Friday, August 3, 2012

Protein: Facts and Opinion


Protein: Facts and Opinion



The subject of protein is a hard one to nail down. If you do much research on the subject you will find conflicting information from different sources. Some will tell you that a diet high in protein will help build more muscle, such as Men's Health (of which I am a subscriber.) Others will tell you that extra protein will not in fact build more muscle; I found two sources saying this: WebMD and the Everything Nutrition book. It is a fact however that you need to take in several servings of protein a day.

The government classifies only meat, poultry, beans, eggs, nuts, seeds, processed soy as proteins. Beans and peas are also part of the vegetable food group. Surprisingly, dairy products are not a protein food group, according to the government. You should take in somewhere between 5 to 5 1/2 ounces of protein foods a day if you are an adult female, and 5 1/2 to 6 1/2 ounces if you are an adult male. The suggested daily amount of dairy products is 3 cups. This is all according to the government choose my plate website. (choosemyplate.gov)

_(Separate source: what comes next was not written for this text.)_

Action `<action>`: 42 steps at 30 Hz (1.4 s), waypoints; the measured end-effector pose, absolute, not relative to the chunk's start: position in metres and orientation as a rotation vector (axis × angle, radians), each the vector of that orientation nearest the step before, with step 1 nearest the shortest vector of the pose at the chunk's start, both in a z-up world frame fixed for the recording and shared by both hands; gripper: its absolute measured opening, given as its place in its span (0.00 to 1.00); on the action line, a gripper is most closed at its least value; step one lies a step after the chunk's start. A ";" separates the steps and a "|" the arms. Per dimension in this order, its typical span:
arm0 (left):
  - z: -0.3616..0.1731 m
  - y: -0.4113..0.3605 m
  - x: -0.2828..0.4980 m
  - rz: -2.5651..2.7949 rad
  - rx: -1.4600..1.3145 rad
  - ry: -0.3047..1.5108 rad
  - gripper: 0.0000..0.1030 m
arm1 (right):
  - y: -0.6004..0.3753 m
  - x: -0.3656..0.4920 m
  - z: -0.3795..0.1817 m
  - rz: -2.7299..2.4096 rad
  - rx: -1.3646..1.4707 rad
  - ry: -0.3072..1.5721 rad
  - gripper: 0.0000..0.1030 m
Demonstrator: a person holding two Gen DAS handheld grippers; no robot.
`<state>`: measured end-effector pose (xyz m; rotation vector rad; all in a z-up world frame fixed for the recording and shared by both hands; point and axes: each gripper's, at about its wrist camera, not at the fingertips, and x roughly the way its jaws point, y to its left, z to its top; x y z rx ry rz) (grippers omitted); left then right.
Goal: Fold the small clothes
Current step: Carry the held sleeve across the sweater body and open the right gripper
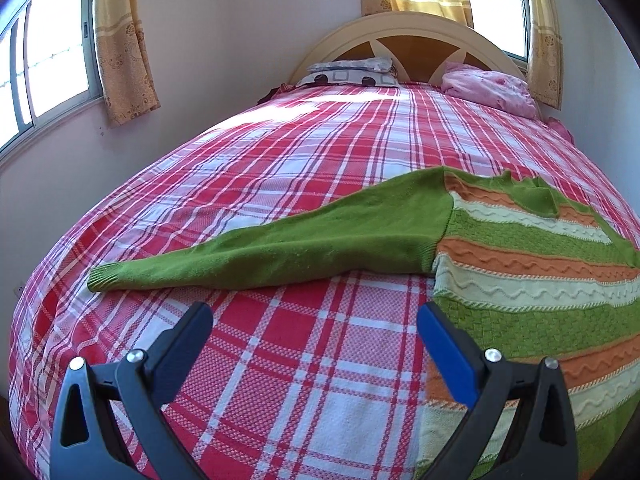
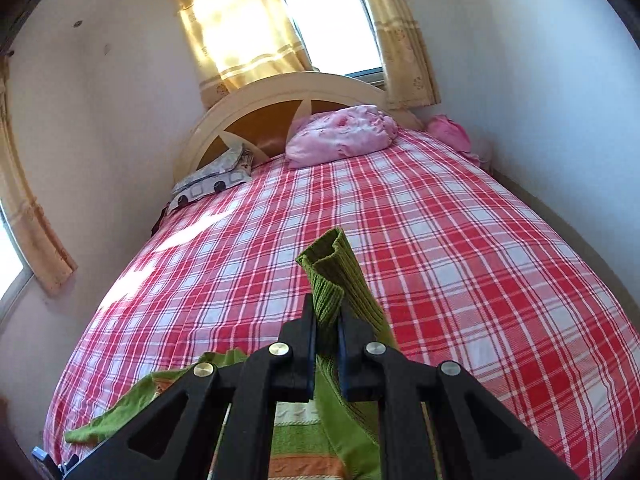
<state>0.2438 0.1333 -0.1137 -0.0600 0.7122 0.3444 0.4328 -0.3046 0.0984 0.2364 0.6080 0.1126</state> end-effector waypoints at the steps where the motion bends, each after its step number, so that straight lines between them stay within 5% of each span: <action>1: -0.114 0.135 0.243 0.345 -0.063 0.713 1.00 | -0.295 0.434 0.101 0.130 0.228 0.608 0.08; 15: -0.119 0.162 0.231 0.369 -0.105 0.714 1.00 | -0.114 0.424 0.099 0.428 0.082 0.608 0.07; 27: -0.125 0.175 0.221 0.396 -0.105 0.735 1.00 | 0.019 0.398 -0.095 0.599 -0.042 0.938 0.09; 28: -0.125 0.176 0.220 0.396 -0.101 0.736 1.00 | 0.022 0.396 -0.112 0.604 -0.065 0.986 0.13; 30: -0.124 0.178 0.218 0.404 -0.094 0.734 1.00 | 0.024 0.387 -0.130 0.621 -0.106 1.042 0.57; 31: -0.124 0.181 0.217 0.409 -0.095 0.735 1.00 | 0.018 0.382 -0.130 0.651 -0.098 1.024 0.62; 42: -0.127 0.209 0.200 0.487 -0.096 0.748 1.00 | -0.125 0.382 -0.083 0.397 0.014 0.877 0.63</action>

So with all of this conflicting information, how do you decide what to do? You may currently be drinking protein drinks. I know I have in the past; I have also taken Amino Fuel. Amino Fuel is a supplement that that is rich in amino acids which are important to your body's ability to use protein. However, I am currently not using any supplements to improve the results I get from my workouts. I am happy with my weight- currently I am at about 175 lbs at 6'1" tall. I run, lift kettlebells, and go to a gym. My goal is to maintain a healthy balance between stamina and strength.

If your goal is to build more muscle and get bigger, as many people in this country are in that category, you may want to take in more protein. Even if extra protein does not build more muscle, protein rich foods are often higher in calories than vegetables. The higher your caloric intake, the bigger you will get. It is then just necessary that you do a lot of strength training, so as to turn your added size in to power.

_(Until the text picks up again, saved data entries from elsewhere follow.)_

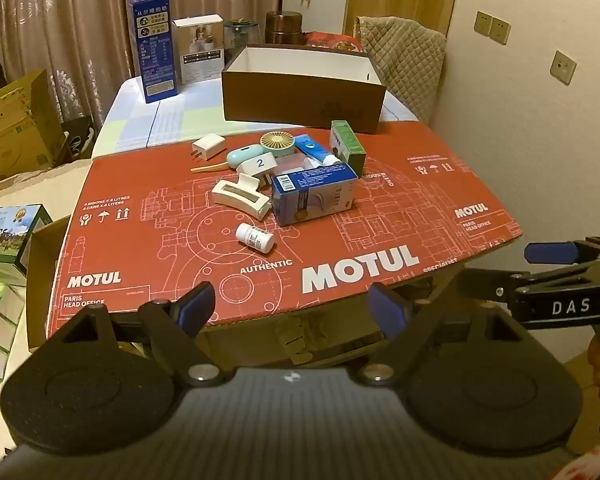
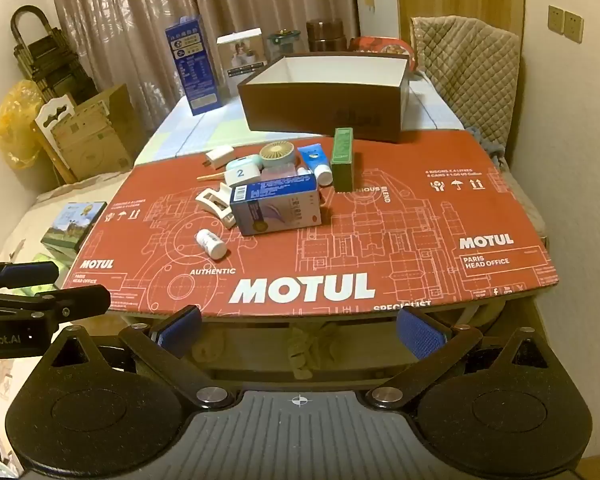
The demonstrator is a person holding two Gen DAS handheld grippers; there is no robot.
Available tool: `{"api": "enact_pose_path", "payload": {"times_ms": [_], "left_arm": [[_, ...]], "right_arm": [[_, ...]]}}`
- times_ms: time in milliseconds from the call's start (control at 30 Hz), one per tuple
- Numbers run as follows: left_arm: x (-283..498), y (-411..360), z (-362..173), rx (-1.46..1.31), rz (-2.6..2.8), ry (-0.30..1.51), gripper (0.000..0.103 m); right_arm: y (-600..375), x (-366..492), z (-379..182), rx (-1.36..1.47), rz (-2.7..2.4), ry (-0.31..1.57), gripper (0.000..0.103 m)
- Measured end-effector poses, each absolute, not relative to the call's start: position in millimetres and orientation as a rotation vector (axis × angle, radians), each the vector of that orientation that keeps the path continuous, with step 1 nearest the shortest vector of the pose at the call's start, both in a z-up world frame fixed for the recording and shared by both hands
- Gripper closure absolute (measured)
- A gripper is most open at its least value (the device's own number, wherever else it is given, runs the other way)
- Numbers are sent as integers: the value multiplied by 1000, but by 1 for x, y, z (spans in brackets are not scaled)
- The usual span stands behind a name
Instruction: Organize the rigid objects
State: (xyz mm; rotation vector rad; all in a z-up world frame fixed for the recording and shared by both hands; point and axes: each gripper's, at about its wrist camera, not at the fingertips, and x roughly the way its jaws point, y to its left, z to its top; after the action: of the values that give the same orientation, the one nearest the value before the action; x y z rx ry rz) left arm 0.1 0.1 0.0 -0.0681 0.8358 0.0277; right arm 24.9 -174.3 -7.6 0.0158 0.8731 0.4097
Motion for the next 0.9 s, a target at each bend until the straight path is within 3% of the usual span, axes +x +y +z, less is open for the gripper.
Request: {"api": "enact_pose_path", "payload": {"times_ms": [900], "left_arm": [[0, 0, 0, -61, 30, 834, 22]], "right_arm": [[-176, 25, -6, 19, 418, 875, 2]]}}
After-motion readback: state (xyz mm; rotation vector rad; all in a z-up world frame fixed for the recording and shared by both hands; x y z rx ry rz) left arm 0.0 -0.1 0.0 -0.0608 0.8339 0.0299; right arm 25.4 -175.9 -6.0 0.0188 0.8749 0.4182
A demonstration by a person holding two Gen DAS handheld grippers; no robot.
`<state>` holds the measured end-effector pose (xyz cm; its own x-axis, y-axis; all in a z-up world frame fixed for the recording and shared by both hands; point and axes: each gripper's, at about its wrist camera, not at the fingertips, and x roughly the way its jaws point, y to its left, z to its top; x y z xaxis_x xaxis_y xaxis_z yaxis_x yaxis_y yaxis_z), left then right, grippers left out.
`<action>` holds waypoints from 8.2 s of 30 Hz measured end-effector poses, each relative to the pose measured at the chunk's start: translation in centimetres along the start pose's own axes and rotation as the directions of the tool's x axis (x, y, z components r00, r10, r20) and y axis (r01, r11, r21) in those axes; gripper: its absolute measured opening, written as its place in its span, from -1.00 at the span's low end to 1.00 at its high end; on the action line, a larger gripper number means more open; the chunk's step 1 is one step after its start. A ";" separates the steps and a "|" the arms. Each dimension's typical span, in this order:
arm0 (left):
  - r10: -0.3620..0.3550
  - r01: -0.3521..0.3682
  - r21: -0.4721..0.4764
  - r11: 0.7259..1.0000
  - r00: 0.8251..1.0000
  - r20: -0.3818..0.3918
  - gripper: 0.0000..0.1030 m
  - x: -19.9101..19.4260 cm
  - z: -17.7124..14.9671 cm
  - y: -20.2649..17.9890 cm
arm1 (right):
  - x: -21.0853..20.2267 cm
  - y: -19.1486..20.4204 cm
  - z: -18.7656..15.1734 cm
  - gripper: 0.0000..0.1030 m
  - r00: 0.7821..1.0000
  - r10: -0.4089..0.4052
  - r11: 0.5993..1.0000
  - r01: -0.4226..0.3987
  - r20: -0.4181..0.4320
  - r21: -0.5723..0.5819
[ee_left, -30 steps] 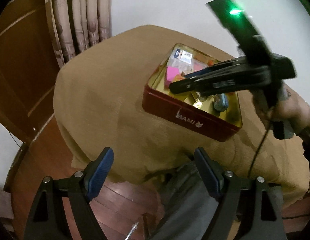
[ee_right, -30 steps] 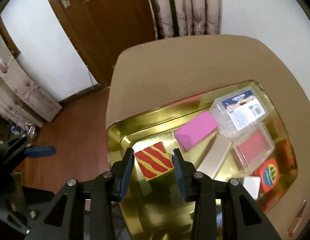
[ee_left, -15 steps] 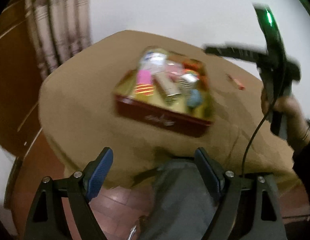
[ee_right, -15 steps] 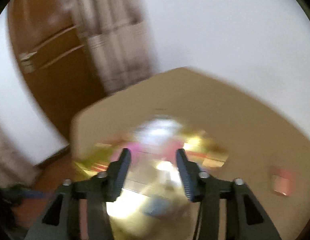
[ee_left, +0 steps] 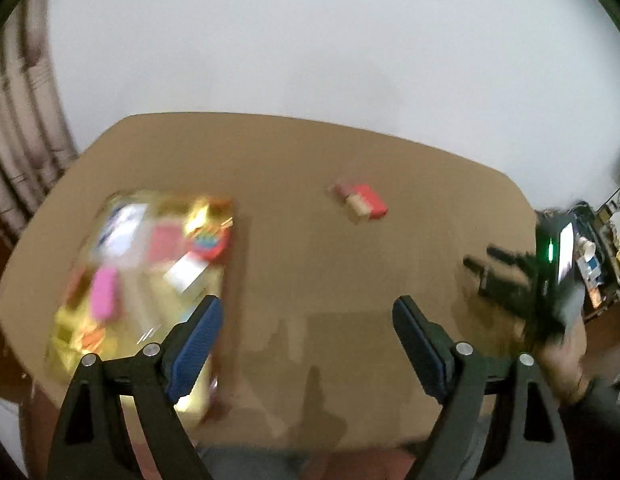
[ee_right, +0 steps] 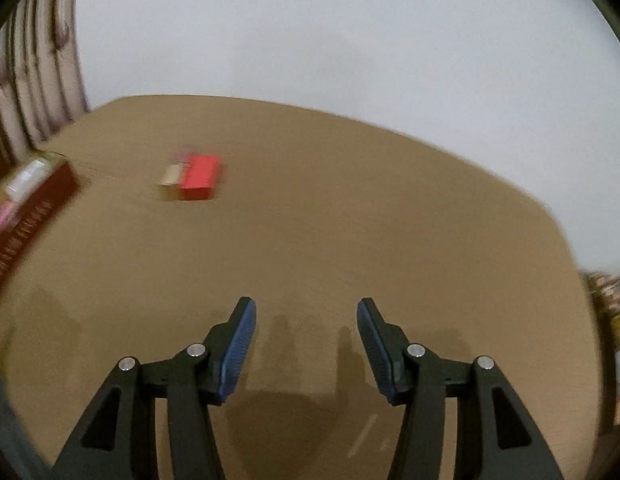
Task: Organize rigid objects
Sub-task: 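Move the left tool to the lipstick beside the red block, then grasp the lipstick with the left tool and release it in the tin, then grasp the red block with the right tool and carry it over the tin, then release the red block into the tin with the right tool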
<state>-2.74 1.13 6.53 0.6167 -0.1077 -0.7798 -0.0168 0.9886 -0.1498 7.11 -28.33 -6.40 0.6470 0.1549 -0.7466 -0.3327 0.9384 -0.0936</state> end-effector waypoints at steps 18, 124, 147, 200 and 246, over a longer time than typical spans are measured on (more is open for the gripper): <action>-0.016 -0.079 -0.310 0.947 0.956 -0.292 0.38 21.0 12.2 -0.2 | 1.5 -4.0 -2.2 0.06 0.978 0.198 0.958 -0.207 0.062 0.199; 0.166 -0.215 -0.199 0.956 0.957 -0.236 -0.59 2.6 -4.8 15.4 | 2.1 -4.0 -1.9 0.32 0.992 0.120 0.982 -0.112 -0.044 0.154; 0.334 -0.320 -0.258 0.912 0.942 0.013 -0.15 -5.3 -15.7 11.8 | 4.8 8.5 11.1 0.32 0.986 0.152 0.977 -0.161 -0.075 -0.140; 0.337 -0.346 -0.294 0.891 0.938 -0.082 0.15 -5.2 -19.0 16.7 | -1.9 36.9 6.4 -0.41 0.759 0.434 0.650 -0.637 -0.485 -0.415; 0.275 -0.316 -0.328 0.890 0.947 -0.165 0.16 -3.9 -19.7 17.3 | -5.8 33.1 7.9 -0.33 0.900 0.234 0.703 -0.418 -0.367 -0.576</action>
<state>-20.94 16.59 -5.05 0.4494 0.1523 -0.8803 -0.4680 0.8795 -0.0868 -2.26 4.26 0.02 0.2526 0.2455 -0.9359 -0.8992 0.4168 -0.1333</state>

To finish off this article, I will state my opinion on the matter of protein. It is true that diet itself can not be all things for everyone. Certainly marathoners do not and can not eat the same as power lifters to achieve their goals. Different people's diets need to be individualized to meet their own personal goals. That being said, I do not recommend protein supplements. Instead, you can eat a diet rich in protein and if you do, try to educate yourself on what are good lean sources of protein. So that the weight gain you do incur is not on your belly.